When you want to teach a child anything, the best thing you can do is make it fun. When you make an exercise fun, and essentially make it a game, the students are more likely to retain the information. Not only that but they'll look forward to the next lesson. The same goes for strategies for improving visual memory in students.
You want to make improving visual memory for student's fun so that they'll look forward to learning about this and might even compete with each other to see who can do the best job at retaining the information. Make things like this into a game so your students will look forward to doing something like this every time. Pretty soon, they'll remember a lot more than you thought they could.
The Picture Game
The picture game is one way that you can help to improve the visual memory of a student.

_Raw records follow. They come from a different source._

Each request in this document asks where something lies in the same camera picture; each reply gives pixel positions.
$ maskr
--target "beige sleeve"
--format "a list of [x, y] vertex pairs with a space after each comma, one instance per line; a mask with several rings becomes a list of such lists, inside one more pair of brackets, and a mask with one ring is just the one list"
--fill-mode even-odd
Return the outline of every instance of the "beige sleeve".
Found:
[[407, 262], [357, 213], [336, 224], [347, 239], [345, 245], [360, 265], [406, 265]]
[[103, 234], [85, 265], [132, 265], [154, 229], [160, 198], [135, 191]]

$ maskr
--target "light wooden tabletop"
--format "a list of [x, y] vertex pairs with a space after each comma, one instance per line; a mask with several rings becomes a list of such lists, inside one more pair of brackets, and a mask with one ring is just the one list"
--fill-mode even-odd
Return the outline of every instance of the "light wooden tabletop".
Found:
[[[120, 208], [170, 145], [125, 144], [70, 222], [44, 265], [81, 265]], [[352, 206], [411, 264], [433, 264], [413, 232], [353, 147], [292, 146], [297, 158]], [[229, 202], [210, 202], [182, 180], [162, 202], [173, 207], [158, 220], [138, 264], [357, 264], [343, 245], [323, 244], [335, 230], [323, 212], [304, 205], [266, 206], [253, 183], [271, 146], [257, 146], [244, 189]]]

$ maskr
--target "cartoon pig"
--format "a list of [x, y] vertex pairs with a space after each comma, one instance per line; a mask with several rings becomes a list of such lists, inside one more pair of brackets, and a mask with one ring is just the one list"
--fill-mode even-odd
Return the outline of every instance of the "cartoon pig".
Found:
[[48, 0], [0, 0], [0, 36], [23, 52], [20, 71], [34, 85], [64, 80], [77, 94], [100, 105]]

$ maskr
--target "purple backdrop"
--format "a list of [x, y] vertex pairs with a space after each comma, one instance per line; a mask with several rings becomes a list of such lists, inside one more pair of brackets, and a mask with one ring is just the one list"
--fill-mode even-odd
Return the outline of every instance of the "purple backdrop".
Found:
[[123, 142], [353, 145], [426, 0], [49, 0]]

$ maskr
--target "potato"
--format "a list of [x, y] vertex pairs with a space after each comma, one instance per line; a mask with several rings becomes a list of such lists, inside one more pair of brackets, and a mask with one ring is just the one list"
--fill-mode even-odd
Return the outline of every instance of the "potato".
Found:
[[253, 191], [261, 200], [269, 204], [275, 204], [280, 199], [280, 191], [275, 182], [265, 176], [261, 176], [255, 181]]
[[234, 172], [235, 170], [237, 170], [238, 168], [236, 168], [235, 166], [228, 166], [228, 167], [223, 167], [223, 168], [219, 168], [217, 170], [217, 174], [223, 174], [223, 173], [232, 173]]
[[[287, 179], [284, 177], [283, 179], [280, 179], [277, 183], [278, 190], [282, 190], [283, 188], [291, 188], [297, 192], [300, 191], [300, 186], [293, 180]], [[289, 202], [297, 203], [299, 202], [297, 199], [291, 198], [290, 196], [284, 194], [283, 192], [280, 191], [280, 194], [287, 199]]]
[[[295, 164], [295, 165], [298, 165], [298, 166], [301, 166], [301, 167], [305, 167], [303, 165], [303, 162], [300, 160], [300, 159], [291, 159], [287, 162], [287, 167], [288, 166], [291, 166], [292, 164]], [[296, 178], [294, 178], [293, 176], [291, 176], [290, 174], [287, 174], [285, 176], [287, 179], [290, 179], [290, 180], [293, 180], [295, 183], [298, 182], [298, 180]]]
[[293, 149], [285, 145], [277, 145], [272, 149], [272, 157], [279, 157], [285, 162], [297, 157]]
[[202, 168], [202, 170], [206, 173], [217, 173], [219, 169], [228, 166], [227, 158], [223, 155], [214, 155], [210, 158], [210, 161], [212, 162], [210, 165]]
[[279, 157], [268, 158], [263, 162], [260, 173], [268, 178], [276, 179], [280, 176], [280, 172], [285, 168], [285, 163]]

With the picture game, show students a picture that has many aspects to it. For example, a picture you show them will usually have a foreground and background. Let them take a look at the picture for a few minutes (as an example, let's say you have a picture of a clown standing in the foreground with some balloons, and in the background is a crowd of children eagerly waiting to see him when he turns around to perform his tricks). Let the children have a good look at the picture for a few moments and then hide it. After the picture has been hidden, ask the children specific questions about it. For example, what color was the clown's nose, shirt, hair, or shoes? How many children were waiting behind the clown to see him perform? What color were the balloons he was holding? And so on.
These types of questions will cause the students to want to remember as much as possible about the picture, which makes this a terrific strategy for improving visual memory in students.
Using Rewards
The best strategy for improving visual memory in students is to use the above game but include rewards for the students who get them all right. The rewards don't have to be much, they can get a piece of candy, or a star next to their name, or anything else that will cause them to really try and get all the details correct.
This strategy for improving visual memory in students is a fabulous way to get them to learn and it will make learning fun.
After all, if they're not learning, they won't do well in school because the information will go in one ear and other the other. When you incorporate strategies for improving visual memory in students, you are doing them a favor that will last their entire lives.